Spinosaurus: Larger Than T. rex Was a Great Swimmer, Ate Sharks
Spinosaurus aegyptiacus enjoyed surf with its turf since a new study has found this dino was a skillful swimmer that ate sharks and other marine life, sported an eye-catching sail, and was the biggest carnivorous dinosaur ever known.
The 44,000-pound 50-foot-long beast, described in the latest issue of the journal Science, measured more than 9 feet longer than the world’s largest documented T. rex specimen.
Spinosaurus’ size and big teeth alone would have drawn attention to the dinosaur during its lifetime 95 million years ago. The Cretaceous dino’s large, and possibly multicolored, sail added yet another dramatic feature to its presence.
“The sail must have played an important function—after all, this is a very, very big thing to carry around on your back!” lead author Nizar Ibrahim told Discovery News. “We think that the sail served as a display structure, as it would stick out of the water even when the dinosaur was swimming at the surface, with most of its body submerged.”

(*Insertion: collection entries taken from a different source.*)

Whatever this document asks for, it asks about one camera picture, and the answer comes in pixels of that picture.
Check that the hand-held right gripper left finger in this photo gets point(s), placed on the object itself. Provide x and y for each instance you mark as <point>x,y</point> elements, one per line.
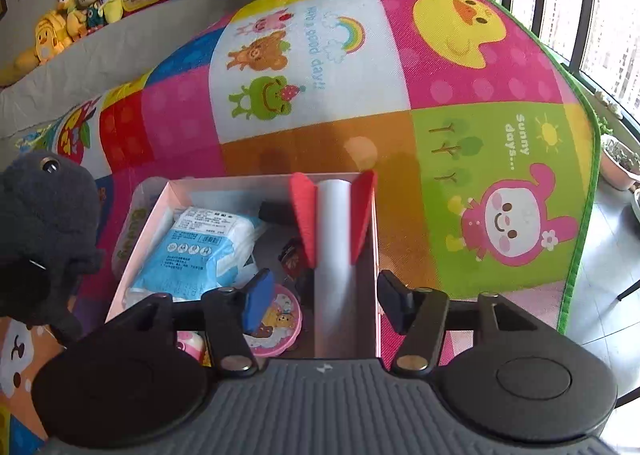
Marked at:
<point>257,302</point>

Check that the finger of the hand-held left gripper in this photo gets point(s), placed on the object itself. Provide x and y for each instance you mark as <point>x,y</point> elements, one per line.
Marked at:
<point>20,287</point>

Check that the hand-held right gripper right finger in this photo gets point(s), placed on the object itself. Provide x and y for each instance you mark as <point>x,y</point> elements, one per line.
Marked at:
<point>392,302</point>

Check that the round pink cartoon tin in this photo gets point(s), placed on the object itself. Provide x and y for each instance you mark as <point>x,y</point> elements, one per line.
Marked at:
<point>282,322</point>

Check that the white red foam rocket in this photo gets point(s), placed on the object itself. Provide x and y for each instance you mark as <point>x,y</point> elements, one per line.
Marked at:
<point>335,245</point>

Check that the blue white tissue pack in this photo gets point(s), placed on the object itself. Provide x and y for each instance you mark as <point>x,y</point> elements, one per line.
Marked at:
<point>190,255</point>

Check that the dark grey plush toy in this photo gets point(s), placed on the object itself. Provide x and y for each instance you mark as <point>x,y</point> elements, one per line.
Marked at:
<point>60,215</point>

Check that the pink cardboard box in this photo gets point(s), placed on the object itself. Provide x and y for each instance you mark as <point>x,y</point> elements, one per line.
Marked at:
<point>225,185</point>

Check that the yellow long pillow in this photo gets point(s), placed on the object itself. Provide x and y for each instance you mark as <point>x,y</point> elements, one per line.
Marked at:
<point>17,67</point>

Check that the colourful cartoon play mat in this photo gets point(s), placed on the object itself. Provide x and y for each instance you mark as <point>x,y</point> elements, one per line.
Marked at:
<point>500,80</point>

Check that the yellow duck backpack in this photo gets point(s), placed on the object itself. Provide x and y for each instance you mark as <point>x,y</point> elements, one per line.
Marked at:
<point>50,37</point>

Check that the pink white plant pot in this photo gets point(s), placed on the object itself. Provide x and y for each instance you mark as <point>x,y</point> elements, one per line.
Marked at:
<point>617,170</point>

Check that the white tall pot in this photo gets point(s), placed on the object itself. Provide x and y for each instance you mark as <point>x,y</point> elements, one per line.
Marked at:
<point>636,205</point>

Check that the grey sofa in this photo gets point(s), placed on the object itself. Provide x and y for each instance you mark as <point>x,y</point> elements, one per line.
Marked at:
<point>125,45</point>

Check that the yellow duck plush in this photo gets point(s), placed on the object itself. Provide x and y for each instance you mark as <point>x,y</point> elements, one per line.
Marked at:
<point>72,15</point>

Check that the boy doll plush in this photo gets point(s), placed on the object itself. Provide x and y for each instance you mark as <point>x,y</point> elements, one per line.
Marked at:
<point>90,2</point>

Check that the banana plush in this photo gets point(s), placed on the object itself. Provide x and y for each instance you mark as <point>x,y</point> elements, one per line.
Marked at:
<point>110,2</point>

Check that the black framed window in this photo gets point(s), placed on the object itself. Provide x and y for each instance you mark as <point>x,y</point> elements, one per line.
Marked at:
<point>615,35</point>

“The sail would tell other dinosaurs, and especially other Spinosaurus, a lot about the size of the animal, and may have conveyed other information, such as gender, but we don’t know that for sure,” continued Ibrahim, a paleontologist at the University of Chicago. “Dinosaurs had pretty good eyesight, so it is quite likely that many were brightly colored. The sail of Spinosaurus is a great ‘canvas,’ so I would expect it to be multicolored.”
The huge dinosaur was first discovered in the Egyptian Sahara more than a century ago by German paleontologist Ernst Freiherr Stromer von Reichenbach. The remains were brought to Munich’s state paleontology museum, but were later destroyed during the April 1944 allied forces bombing of parts of Munich.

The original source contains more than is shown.